Muertos vivientes, ángeles y vampiros deambulan por paisajes mexicanos acompañados de otros personajes definidos de forma realista, diseñados con el cuidadoso buril de los clásicos modernos de la literatura hispanoamericana. Tal vez las vivencias londinenses de Fuentes le hayan conducido a esta mítica popular universal en la que lo mexicano no resulta extraño, y que le permite traducir en sombras y monstruos el reverso de la claridad expositiva de una obra amplia y luminosa, que va desde La región más transparente (1958) a El naranjo (1993).
Los relatos que aquí nos ofrece resultan inquietantes. En `El amante del teatro` se alude a la ocupación de Iraq y pese a que el protagonista, Lorenzo O`Shea, se hace pasar por irlandés, el tema va más allá del aparente voyeurismo: la mujer que observa desde su ventana es también la actriz que le obsesiona, como Ofelia, en una muda representación de Hamlet. Su silencio, también en la escena, nos conduce, como en otros relatos, a una deliberada ambigüedad final y al significado del espectador teatral, próximo al mirón.
Si el primer relato se sitúa en el Soho londinense, el segundo, `La gata de mi madre`, nos lleva ya a México. Iniciado como un cuadro de costumbres con el humor negro que descubriremos también en otros: la descripción de la muerte de la cruel Doña Emérita y su gata (gata significa también mujer de servicio), la mansión donde viven y sus macabros secretos se convierten en el núcleo del relato. `La buena compañía` se inicia en París, pero el protagonista se traslada a México, donde convivirá con dos extrañas tías en una no menos extraña mansión poblada de crueles fantasmas. Descubre su propia muerte, siendo niño, y Serena y Zenaida (las tías, también difuntas) cierran el relato de manera brillante, con un diálogo en el sótano donde se encuentran los féretros.
Más explícito que Rulfo, el culto a la muerte, tópico mexicano, está presente no sólo en éste, sino en otros cuentos. El germen de `Calixta Brand` parece derivar de El retrato de Dorian Gray. Una vez más, la mansión en la que transcurre se convierte en el eje principal. Calixta escribe, el protagonista es un ejecutivo. El paso del amor al odio viene acompañado de la invalidez de la esposa. Pero el cuadro que se modifica, las fotografías que al borrarse presagian la muerte, constituirán los misterios por los que caminaremos sabiamente conducidos. El árabe de un oscuro cuadro va convirtiéndose en el retrato de un médico-jardinero que cuidará de la mujer, hasta convertirse en ángel y desaparecer volando, llevándosela. Fuentes convierte lo inverosímil en simbólico.

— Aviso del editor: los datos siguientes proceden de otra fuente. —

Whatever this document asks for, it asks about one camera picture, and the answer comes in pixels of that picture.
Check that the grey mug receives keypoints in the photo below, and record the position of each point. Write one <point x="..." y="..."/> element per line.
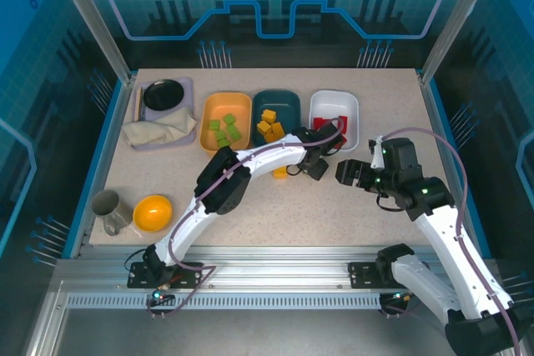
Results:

También `La bella durmiente` se sitúa en México, aunque los orígenes y el significado del relato nos lleven a la Alemania nazi. La acción se inicia en Chihuahua, en los años de Pancho Villa, si bien el protagonista se sitúa en la actualidad. Natural de Enden, Baur mantiene su racista espíritu germánico, aunque su cuerpo se haya convertido en una ruina. Médico de profesión, es llamado a visitar a su mujer, con la que se casó a los 55 años. La visita se convertirá en una pesadilla que retrotraerá a los personajes a los tiempos de los campos de exterminio. No podía faltar `Vlad`, una historia de vampiros. Eloy Zurinaga pide a su colaborador, el licenciado Navarro, que busque una mansión para un amigo que ha de llegar a México con su hija. La vida matrimonial de Navarro había discurrido plácidamente. Su esposabuscará la casa apropiada, en la que hará construir un túnel y tapiar todas las ventanas. Vlad, el conde centroeuropeo, no será otro que Drácula.

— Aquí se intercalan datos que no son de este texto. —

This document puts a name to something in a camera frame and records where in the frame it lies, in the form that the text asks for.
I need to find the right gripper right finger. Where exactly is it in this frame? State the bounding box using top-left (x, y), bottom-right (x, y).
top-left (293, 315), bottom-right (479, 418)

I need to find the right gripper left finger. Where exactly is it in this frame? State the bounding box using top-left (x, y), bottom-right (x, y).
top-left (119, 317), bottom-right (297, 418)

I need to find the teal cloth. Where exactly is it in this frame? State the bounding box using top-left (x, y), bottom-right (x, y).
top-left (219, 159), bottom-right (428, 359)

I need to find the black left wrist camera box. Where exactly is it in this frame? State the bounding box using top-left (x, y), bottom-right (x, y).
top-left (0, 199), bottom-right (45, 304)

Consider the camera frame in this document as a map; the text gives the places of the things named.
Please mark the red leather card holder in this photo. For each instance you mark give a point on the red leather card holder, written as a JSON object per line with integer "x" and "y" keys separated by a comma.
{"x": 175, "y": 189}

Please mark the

Carlos Fuentes ha logrado, sirviéndose de materiales tópicos populares, construir relatos que trascienden la anécdota. No es casual que estas historias de misterio, de horror y muerte se hayan convertido en mitos universales. Fuentes los ha mexicanizado. Ha descrito de manera ejemplar y sobria paisajes de su patria y se ha servido de mecanismos elementales para convertirlos en historias cotidianas y confeccionar una literatura brillante y divertida, irracional, de amplio espectro, de gran nivel, como no podía ser menos.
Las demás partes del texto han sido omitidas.